La littérature est par contre moins abondante et offre peu d’informations permettant d’émettre des recommandations précises en ce qui concerne les étirements immédiatement après l’exercice. Une autre revue Cochrane de 2011 a statué que les étirements après ou avant l’exercice n’ont aucun effet considérable de réduction des courbatures suivant une activité, bien connues sous le nom de delayed onset soreness.
Et qu’en est-il de l’échauffement?
Une revue systématique parue en 2010 dans le journal Strenght & Conditioning Research a analysé 32 études et démontré une amélioration de la performance sur 79 % des critères examinés après une période d’échauffement. Une revue systématique de 2006 semble également pointer vers un bénéfice en ce qui a trait à la prévention des blessures.
Toutefois, la littérature soutenant l’inclusion d’une période de retour au calme (cool down) est de son côté peu abondante et insuffisante pour émettre des recommandations claires.
Qu’en est-il du yoga, qui est si populaire auprès des coureurs?
Peu d’études portent malheureusement sur le sujet. Une étude de 2006 du British Journal of Sports Medicine a tenté de faire la lumière sur les bénéfices potentiels du yoga et de la préparation mentale. Les résultats ont démontré une amélioration importante de la performance sur un mile dans le groupe « préparation mentale » et une légère amélioration dans le groupe « yoga ».
Il semble toutefois plaire à l’esprit que les bénéfices du yoga se font davantage sentir lorsque ce sport est pratiqué « à distance » d’une épreuve, les objectifs étant les gains en proprioception, souplesse globale, pleine conscience et coordination.

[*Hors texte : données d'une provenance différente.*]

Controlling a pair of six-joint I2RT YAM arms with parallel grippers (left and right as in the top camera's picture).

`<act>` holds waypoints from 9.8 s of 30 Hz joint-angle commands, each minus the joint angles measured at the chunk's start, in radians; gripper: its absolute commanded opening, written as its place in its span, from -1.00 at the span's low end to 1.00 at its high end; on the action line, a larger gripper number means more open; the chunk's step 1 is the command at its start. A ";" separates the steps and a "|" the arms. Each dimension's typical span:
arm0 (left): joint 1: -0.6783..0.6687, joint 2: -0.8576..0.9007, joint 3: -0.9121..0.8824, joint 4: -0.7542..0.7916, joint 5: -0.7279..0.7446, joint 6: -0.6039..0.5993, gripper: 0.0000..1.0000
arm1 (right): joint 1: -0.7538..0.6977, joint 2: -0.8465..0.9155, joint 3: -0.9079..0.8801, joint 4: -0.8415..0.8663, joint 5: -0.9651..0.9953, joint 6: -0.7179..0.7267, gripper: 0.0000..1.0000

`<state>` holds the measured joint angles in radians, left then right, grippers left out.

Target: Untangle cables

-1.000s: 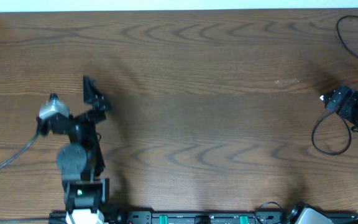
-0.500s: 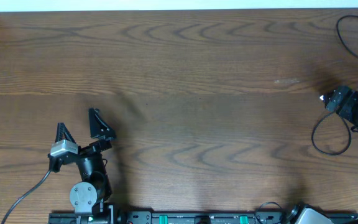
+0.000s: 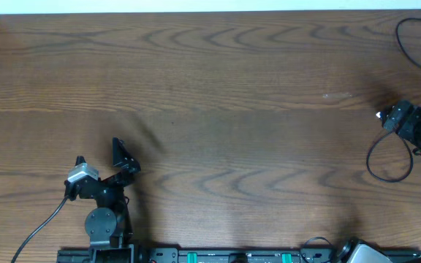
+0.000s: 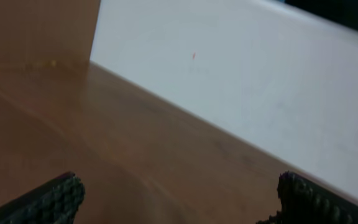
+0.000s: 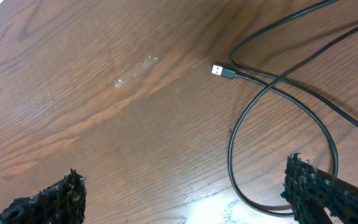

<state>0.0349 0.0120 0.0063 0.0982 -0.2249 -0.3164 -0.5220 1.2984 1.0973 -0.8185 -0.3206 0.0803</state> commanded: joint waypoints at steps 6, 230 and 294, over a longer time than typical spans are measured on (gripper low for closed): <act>0.011 -0.011 -0.002 -0.164 0.062 0.013 1.00 | 0.004 -0.002 0.002 -0.002 -0.007 0.009 0.99; -0.095 0.027 -0.002 -0.172 0.217 0.233 1.00 | 0.503 -1.294 -1.092 0.742 0.322 -0.033 0.99; -0.095 0.027 -0.002 -0.172 0.217 0.233 1.00 | 0.503 -1.294 -1.092 0.743 0.322 -0.033 0.98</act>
<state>-0.0563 0.0376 0.0250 -0.0368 -0.0048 -0.0994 -0.0277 0.0128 0.0067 -0.0708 -0.0067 0.0414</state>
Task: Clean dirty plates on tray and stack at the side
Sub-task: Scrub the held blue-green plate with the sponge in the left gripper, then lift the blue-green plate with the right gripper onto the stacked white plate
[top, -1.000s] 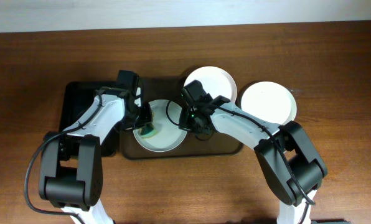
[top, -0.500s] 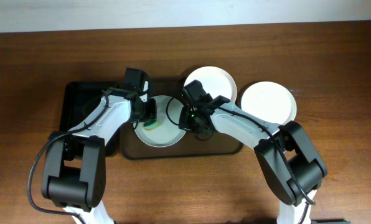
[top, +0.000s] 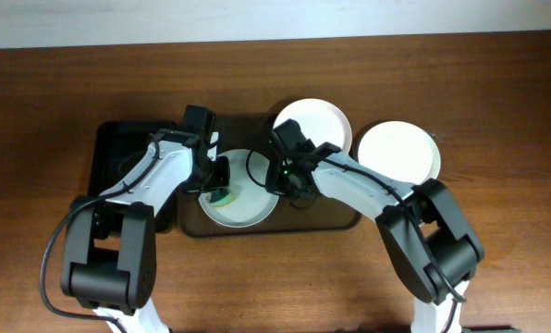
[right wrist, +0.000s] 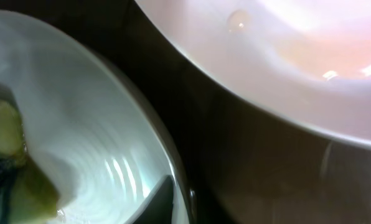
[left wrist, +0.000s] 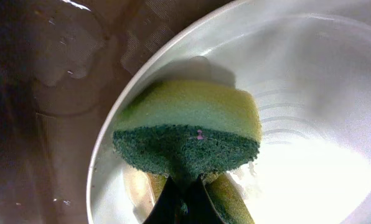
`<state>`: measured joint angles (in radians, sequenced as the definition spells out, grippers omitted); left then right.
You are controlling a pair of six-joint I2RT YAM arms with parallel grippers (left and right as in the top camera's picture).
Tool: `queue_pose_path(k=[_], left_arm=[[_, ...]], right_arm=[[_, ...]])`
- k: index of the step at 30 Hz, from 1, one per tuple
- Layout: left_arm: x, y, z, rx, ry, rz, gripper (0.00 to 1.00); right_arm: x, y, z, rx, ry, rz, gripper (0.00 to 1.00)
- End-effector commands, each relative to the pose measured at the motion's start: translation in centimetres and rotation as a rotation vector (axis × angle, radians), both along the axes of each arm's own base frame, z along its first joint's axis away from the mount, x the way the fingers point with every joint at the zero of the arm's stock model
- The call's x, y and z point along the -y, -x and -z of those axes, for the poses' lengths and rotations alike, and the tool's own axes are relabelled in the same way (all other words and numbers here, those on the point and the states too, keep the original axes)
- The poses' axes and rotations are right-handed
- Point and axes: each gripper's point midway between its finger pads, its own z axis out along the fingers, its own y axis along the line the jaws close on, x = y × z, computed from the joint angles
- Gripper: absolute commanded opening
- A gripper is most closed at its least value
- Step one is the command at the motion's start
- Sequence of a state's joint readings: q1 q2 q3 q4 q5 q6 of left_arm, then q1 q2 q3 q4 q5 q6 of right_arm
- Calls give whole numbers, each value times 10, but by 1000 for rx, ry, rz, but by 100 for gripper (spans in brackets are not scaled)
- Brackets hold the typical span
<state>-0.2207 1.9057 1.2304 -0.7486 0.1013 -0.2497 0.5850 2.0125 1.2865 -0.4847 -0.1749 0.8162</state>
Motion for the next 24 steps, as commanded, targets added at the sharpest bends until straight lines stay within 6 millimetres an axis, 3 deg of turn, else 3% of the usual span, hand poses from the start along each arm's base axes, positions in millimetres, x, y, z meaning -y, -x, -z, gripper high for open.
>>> queue_pose_path(k=[1,3,5,8,10,16,19,24], left_arm=[[7,7,3,-23,38,27,1],[7,7,3,-23,38,28,1],[7,7,3,-21,38,27,1],[7,1,-3,-9,41,25,1],[6,-11,-20,12,45,19,1],[16,-54,-99,148,63,127,1],[3,-76,-143,229,71,88,1],[-21,-90,-154,264,80,-16,1]], right_arm=[[-1,-3,13,-15,5,7,27],[-1,-4,13,-13,4,7,28],[-2,-3,13,-15,2,6,6],[-6,0,12,-31,-22,-5,4],[-6,0,12,-32,-22,-5,4],[-5,2,12,-49,-35,-7,4],[-4,2,9,-70,-71,-20,4],[-1,-4,-18,-16,-53,-82,4]])
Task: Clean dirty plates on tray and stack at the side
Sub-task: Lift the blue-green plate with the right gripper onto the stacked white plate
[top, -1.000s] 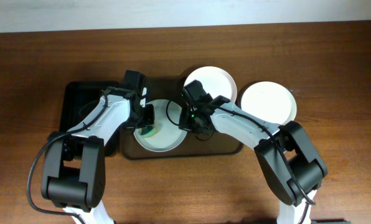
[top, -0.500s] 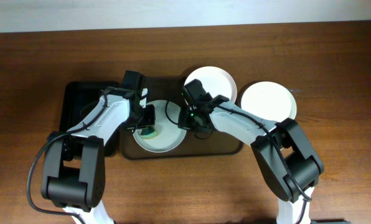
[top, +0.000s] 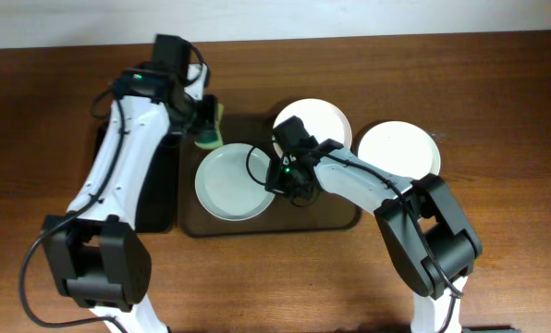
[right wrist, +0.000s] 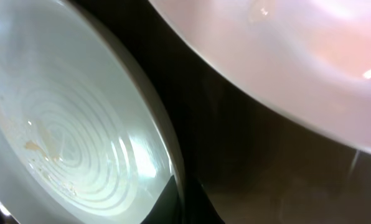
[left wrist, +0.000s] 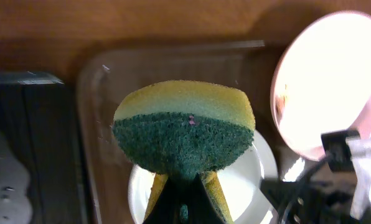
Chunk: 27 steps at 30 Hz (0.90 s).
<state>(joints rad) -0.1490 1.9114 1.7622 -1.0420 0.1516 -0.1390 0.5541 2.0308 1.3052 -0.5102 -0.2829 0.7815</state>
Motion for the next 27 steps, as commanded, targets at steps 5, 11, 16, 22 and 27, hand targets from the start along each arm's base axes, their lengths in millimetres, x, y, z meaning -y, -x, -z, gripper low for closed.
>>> queue_pose_path(k=[5,11,16,22,27], left_arm=[[-43,-18,-13,48,36,-147,1],[-45,-24,-16,74,38,-152,1],[-45,-29,-18,97,41,-151,1],[-45,-31,-18,103,41,-151,1],[-45,-31,-14,92,42,-154,1]], right_arm=[[32,-16,-66,156,220,-96,4],[58,-20,-124,288,504,-152,4],[65,-10,-154,398,748,-190,4],[67,0,-186,571,1026,-232,4],[54,9,-207,694,1139,-266,4]])
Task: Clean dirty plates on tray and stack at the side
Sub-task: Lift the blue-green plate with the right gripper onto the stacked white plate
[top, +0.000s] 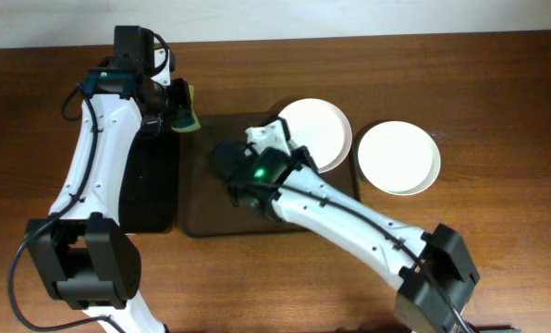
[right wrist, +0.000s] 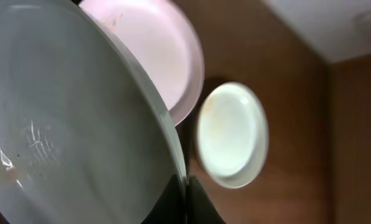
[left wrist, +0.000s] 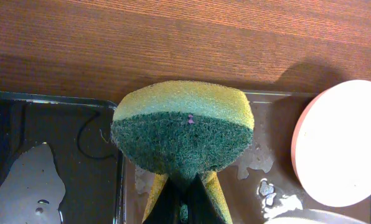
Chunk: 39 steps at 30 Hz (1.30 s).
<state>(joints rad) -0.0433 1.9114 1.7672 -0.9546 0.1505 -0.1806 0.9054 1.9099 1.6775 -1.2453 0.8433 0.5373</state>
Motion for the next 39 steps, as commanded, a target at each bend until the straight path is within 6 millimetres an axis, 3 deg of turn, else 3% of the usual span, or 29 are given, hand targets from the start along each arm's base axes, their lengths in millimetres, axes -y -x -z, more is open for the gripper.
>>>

En conclusion, voici des recommandations :
- Éviter les étirements statiques juste avant une activité;
- Garder en tête que le bénéfice des étirements juste après une activité ne fait pas consensus;
- Favoriser les étirements éducatifs dynamiques de type « ABCD », surtout avant les épreuves en puissance. Ils sont toutefois à introduire très progressivement;
- Favoriser une période d’échauffement avant vos sorties d’entraînement;
- Inclure une période de retour au calme, car malgré l’absence de littérature sur le sujet, il s’agit d’une bonne pratique qui ne peut pas nuire;
- Préconiser les étirements statiques et ceux de type PNF, ou le yoga,
« à distance » des entraînements, si un besoin de souplesse se fait sentir. Les opinions d’auteurs pointent encore nettement vers un bénéfice, même si la littérature scientifique demeure ambiguë à ce sujet; - Ne pas oublier que la préparation mentale et la pleine conscience sont des atouts majeurs.
Simon Benoit est médecin de soins critiques en urgence, en plus de tenir une pratique de bureau axée sur la médecine sportive. Il est membre de l’Association québécoise des médecins du sport. Il est également diplômé en physiothérapie et en chiropratique et est ambassadeur de La Clinique du Coureur.